» **Work task**
Once you reach the line containing "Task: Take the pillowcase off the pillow" in the entries below, write out that line and each one after it down to the line containing "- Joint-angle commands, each", exactly and with nothing added.

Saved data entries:
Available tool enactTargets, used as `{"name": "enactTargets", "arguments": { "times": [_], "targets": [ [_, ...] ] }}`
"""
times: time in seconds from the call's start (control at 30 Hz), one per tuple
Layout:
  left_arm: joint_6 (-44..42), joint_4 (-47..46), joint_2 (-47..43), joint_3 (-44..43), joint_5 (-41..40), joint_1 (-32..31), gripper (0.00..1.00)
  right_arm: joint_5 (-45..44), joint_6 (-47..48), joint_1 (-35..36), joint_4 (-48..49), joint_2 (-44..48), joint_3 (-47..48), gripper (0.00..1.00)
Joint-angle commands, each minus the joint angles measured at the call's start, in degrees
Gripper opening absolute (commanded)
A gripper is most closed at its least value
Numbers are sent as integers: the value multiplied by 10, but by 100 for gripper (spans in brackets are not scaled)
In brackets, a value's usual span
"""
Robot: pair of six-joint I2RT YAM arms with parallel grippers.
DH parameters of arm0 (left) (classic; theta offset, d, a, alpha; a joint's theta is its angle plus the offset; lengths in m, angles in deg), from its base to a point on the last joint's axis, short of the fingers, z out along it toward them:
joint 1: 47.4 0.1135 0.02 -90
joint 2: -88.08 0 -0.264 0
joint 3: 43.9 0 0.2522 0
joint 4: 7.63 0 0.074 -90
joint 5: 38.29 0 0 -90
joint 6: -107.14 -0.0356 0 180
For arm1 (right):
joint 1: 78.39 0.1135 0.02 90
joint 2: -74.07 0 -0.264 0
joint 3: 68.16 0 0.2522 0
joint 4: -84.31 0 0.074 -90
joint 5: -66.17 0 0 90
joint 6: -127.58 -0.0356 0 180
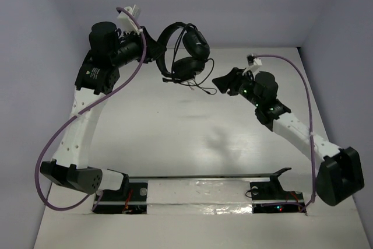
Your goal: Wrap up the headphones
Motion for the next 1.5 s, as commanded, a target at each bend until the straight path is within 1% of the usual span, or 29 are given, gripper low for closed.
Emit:
{"name": "enactTargets", "arguments": {
  "times": [0.0,0.07,0.1,0.13,0.17,0.3,0.33,0.4,0.43,0.47,0.5,0.53,0.57,0.63,0.7,0.77,0.8,0.83,0.87,0.9,0.93,1.0,1.03,1.1,1.13,1.2,1.3,1.37,1.47],
  "targets": [
    [32,-63,-30,-18,-4,0,0,-70,-2,-2,-44,73,15,57],
    [35,-67,-33,-17,-11,0,0,-57,-19,-2,-28,104,-6,56],
    [35,-68,-33,-18,-13,0,0,-36,-25,-2,-17,112,-14,51],
    [36,-70,-33,-21,-16,0,0,-21,-32,-2,-4,113,-34,18],
    [37,-71,-31,-22,-16,0,0,-6,-33,-2,26,112,-42,0],
    [35,-63,-20,-42,-19,0,0,45,-3,-2,86,71,-69,0],
    [36,-60,-18,-55,-21,0,0,47,9,-2,99,61,-71,15],
    [42,-60,-11,-69,-12,0,0,51,21,-2,139,33,-64,34],
    [45,-61,-7,-83,2,0,0,36,12,-2,139,0,-54,49],
    [47,-61,-4,-90,7,0,0,17,12,-2,120,-16,-36,55],
    [47,-57,-1,-98,11,0,0,-22,11,-9,97,-31,11,58],
    [48,-53,2,-111,19,0,0,-38,-10,-15,67,-47,36,64],
    [49,-49,6,-115,24,0,0,-33,-22,-21,39,-77,57,66],
    [52,-53,6,-111,34,0,0,51,-36,-21,34,-103,94,67],
    [52,-54,4,-105,36,0,0,90,-20,-14,54,-115,87,66],
    [55,-59,3,-96,48,0,0,106,36,-14,75,-109,58,69],
    [57,-61,3,-92,51,0,0,132,62,-14,59,-116,62,69],
    [57,-62,3,-89,55,0,0,165,129,-14,33,-125,73,68],
    [58,-61,3,-87,55,0,0,196,151,-14,-17,-135,105,68],
    [58,-61,3,-84,56,0,0,244,163,-14,-21,-150,114,68],
    [59,-61,4,-82,57,0,0,281,164,-14,-6,-159,115,63],
    [56,-59,3,-83,55,0,0,321,158,-14,-23,-176,140,51],
    [53,-52,3,-88,49,0,0,329,129,-14,-14,-182,138,32],
    [42,-43,4,-93,39,0,0,349,99,-14,38,-173,106,19],
    [41,-43,4,-93,35,0,0,350,64,-14,60,-159,91,8],
    [47,-56,0,-83,35,0,0,379,23,-8,131,-150,60,0],
    [54,-65,-1,-78,43,0,0,367,24,-8,140,-135,45,0],
    [54,-64,-2,-81,42,0,0,333,50,-8,110,-121,46,2],
    [47,-51,-4,-96,39,0,0,280,84,-8,69,-112,61,20]
  ]
}}
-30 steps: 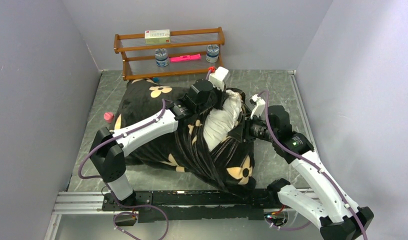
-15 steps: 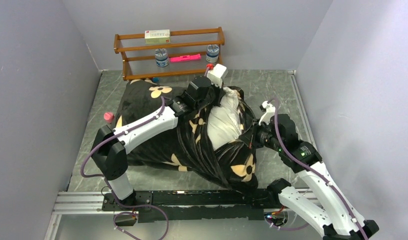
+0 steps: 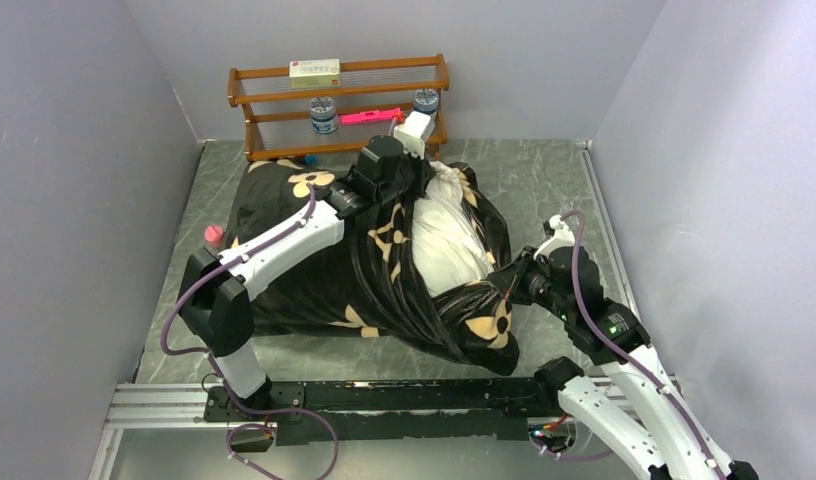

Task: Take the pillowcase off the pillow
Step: Remove the pillow from the pillowcase.

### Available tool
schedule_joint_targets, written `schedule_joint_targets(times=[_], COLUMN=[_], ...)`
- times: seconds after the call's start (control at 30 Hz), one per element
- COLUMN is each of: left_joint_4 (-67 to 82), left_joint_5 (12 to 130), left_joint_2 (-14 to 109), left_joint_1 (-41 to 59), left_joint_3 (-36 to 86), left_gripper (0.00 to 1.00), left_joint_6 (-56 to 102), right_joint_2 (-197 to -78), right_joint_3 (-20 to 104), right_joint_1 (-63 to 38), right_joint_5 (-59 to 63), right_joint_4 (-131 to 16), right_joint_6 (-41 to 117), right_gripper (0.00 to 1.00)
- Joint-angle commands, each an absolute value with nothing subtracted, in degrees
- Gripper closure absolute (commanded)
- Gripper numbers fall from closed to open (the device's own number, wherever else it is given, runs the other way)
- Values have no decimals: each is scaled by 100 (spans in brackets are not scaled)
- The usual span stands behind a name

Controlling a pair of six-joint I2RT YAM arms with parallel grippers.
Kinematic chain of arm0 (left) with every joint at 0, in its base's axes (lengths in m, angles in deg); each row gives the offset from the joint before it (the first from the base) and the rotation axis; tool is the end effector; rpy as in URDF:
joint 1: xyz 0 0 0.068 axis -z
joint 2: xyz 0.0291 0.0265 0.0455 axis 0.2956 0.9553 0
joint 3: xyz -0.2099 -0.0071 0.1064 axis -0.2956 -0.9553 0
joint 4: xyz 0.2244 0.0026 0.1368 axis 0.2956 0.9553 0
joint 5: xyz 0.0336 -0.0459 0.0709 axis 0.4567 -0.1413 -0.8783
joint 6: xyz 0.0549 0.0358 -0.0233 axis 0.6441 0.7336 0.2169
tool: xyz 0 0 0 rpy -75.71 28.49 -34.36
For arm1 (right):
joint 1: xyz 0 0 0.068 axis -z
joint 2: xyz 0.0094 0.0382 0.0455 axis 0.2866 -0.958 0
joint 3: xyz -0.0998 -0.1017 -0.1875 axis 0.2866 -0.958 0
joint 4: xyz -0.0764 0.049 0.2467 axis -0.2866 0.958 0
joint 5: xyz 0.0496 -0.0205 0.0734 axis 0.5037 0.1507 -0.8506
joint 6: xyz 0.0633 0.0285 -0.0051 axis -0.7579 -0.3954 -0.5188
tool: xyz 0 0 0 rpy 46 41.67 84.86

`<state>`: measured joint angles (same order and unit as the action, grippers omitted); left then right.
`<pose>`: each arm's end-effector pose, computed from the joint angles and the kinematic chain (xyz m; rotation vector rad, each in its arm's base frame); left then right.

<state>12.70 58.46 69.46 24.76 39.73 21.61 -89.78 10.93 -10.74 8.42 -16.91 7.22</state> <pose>0.3227 -0.2840 0.3182 0.4034 1.8105 -0.6074 0.1553 0.0816 0.2776 0.1807 2.1684 0.6847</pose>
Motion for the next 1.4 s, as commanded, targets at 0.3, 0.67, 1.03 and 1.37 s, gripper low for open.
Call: schedule_joint_targets(times=[0.3, 0.67, 1.03, 1.37], left_joint_4=[187, 1115, 1484, 1838], left_joint_5=[6490, 7139, 7184, 7224], left_joint_2=[5520, 4569, 4378, 4652], left_joint_1=[1989, 2639, 4126, 4653], left_joint_3=[2830, 2452, 2005, 2134], left_gripper=[82, 35, 9, 3], left_joint_6=[1884, 2558, 4448, 5570], right_joint_2=[-8764, -8921, -8325, -8185], right_joint_3=[362, 174, -29, 38], right_joint_1=[-1050, -1051, -1051, -1055], right_joint_5=[387, 78, 287, 367], right_joint_4=[-2558, -3653, -3650, -3473], right_joint_6=[984, 1353, 1316, 1424], right_gripper=[100, 100, 100, 100])
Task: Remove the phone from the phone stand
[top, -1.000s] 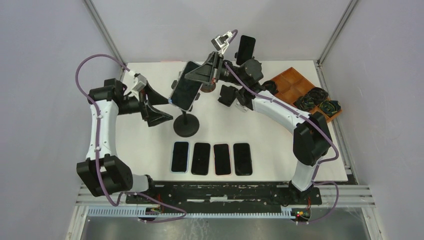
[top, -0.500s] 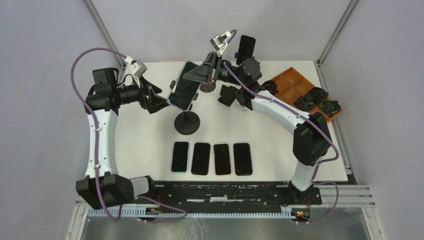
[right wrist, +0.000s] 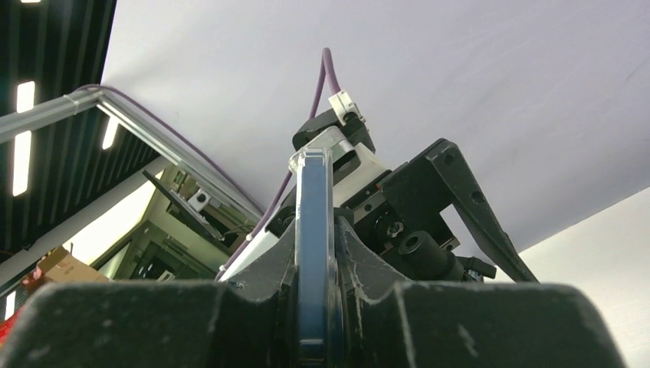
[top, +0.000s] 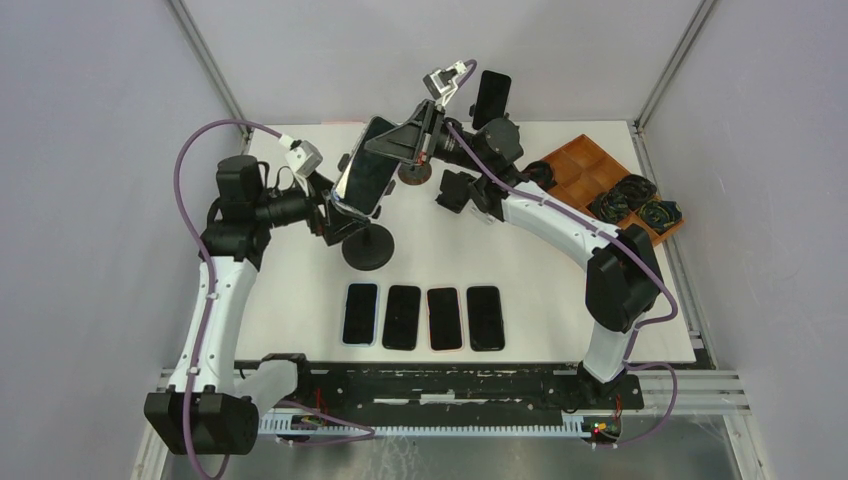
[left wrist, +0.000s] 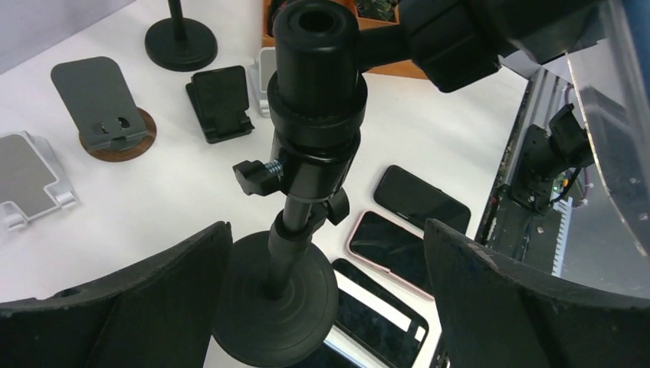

» **Exercise response**
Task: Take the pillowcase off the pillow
Step: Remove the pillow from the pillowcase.

### Available tool
schedule_joint_targets, written `schedule_joint_targets(times=[_], COLUMN=[_], ...)`
- times: seconds after the call's start (control at 30 Hz), one per element
- COLUMN is each of: left_joint_4 (-67 to 82), left_joint_5 (12 to 130), left_joint_2 (-14 to 109), left_joint_1 (-41 to 59), left_joint_3 (-36 to 86), left_gripper (0.00 to 1.00), left_joint_6 (-56 to 102), right_joint_2 (-197 to -78), right_joint_3 (-20 to 104), right_joint_1 (-63 to 38), right_joint_5 (-59 to 63), right_joint_4 (-131 to 16), right_joint_6 (-41 to 117), right_gripper (0.00 to 1.00)
- Joint-angle commands, each an absolute value with nothing subtracted, in degrees

The answer has been written out in full.